▶ [YOUR TASK]
Everything from the line containing "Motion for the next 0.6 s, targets" to the end of the material, both ends included, should be repeated exactly; please give only those lines.

** TASK DATA follows **

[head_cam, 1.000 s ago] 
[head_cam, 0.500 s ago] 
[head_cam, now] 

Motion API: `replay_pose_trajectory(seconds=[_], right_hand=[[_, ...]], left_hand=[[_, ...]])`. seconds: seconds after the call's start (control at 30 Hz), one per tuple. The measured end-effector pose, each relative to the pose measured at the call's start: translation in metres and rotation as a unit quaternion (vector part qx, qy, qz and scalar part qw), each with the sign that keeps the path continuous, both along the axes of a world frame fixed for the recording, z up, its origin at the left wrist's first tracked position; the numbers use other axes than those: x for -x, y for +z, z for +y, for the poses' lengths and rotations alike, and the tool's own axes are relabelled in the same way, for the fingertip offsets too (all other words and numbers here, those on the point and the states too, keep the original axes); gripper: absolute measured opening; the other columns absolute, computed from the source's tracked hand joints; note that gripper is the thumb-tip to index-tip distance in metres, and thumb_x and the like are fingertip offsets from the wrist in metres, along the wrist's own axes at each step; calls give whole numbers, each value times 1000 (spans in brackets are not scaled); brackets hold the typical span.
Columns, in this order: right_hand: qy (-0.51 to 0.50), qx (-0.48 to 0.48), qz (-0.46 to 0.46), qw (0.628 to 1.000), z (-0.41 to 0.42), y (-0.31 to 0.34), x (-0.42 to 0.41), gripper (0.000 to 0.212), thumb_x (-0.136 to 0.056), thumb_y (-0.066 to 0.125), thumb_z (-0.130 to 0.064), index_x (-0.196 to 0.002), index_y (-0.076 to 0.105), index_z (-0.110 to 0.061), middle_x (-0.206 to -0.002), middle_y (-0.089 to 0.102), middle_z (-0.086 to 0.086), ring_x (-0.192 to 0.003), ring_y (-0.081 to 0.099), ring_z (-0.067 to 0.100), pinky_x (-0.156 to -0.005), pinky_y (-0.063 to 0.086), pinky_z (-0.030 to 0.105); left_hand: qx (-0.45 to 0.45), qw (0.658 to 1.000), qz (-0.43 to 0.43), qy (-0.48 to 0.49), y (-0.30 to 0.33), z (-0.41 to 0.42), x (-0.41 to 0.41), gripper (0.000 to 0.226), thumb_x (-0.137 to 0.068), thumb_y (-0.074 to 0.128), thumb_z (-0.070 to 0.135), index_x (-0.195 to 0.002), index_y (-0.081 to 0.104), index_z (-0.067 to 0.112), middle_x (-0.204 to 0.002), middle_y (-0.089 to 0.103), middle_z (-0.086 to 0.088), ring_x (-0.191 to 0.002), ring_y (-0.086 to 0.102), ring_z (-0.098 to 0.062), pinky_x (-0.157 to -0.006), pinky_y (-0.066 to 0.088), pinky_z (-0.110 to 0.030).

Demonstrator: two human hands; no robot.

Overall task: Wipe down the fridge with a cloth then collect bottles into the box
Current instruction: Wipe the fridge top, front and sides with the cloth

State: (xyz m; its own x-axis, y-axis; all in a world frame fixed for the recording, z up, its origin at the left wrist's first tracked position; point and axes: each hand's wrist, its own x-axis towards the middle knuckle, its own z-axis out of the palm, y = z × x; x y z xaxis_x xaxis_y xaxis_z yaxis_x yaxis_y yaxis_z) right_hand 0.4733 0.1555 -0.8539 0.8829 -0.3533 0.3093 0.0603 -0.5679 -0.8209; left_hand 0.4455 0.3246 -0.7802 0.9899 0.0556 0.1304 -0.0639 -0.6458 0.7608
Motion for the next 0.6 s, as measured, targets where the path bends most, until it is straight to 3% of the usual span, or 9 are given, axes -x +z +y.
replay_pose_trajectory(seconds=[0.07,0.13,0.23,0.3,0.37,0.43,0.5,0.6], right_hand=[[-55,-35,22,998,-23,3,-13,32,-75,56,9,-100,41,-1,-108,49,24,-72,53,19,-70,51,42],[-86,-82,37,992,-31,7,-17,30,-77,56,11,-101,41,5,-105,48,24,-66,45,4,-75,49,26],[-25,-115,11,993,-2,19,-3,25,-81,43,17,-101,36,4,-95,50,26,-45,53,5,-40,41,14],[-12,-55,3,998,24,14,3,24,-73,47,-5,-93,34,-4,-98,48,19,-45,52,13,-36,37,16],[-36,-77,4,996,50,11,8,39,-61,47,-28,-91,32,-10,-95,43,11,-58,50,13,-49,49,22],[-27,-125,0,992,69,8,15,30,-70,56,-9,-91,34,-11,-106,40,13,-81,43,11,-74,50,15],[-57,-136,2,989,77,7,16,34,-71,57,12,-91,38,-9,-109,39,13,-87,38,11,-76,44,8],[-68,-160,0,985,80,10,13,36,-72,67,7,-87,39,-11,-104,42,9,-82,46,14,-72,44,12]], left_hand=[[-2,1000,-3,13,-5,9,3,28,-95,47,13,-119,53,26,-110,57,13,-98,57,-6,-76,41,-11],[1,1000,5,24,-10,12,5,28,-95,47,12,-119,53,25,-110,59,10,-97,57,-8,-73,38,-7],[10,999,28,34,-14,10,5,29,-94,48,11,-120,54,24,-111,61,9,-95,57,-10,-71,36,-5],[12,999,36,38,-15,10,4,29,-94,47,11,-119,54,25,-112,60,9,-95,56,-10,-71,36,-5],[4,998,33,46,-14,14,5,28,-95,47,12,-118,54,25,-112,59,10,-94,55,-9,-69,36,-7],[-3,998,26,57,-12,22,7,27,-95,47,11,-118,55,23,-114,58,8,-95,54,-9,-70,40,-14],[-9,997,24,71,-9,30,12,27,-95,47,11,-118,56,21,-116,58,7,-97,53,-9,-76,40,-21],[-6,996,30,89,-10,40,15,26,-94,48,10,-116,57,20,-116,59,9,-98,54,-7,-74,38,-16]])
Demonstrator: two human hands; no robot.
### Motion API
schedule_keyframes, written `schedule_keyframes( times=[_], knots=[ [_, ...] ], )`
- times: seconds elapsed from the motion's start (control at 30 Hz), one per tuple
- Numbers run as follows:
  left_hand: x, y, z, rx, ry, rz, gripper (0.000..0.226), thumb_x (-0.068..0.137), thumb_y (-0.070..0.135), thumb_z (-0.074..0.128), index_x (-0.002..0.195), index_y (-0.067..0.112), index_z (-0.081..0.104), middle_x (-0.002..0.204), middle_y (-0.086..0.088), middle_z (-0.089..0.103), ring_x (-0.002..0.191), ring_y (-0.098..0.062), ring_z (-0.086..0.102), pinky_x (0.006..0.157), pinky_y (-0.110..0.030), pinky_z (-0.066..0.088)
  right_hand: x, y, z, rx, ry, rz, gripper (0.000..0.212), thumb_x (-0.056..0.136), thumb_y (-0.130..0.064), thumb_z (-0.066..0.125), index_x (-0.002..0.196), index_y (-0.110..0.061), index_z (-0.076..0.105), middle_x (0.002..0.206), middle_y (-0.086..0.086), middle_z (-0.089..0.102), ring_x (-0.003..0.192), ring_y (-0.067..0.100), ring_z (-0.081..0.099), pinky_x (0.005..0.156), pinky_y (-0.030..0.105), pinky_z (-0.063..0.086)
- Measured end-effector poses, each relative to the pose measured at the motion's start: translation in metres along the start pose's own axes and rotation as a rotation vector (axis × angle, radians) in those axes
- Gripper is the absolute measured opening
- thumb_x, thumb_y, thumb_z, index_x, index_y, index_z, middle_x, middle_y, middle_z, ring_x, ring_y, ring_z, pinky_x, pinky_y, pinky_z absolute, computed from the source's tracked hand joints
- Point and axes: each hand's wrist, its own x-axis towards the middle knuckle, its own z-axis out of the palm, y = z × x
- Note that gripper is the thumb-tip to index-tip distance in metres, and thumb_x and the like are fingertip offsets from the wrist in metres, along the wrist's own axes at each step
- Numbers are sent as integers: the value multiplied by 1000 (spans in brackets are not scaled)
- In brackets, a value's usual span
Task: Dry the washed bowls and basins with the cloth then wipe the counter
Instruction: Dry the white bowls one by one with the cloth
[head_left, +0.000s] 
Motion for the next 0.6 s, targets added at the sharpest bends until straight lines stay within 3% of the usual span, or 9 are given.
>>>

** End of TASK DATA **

▶ [RESULT OF THIS TASK]
Motion for the next 0.6 s, targets added at the sharpest bends until straight lines stay within 3% of the usual span, or 9 are given.
>>>

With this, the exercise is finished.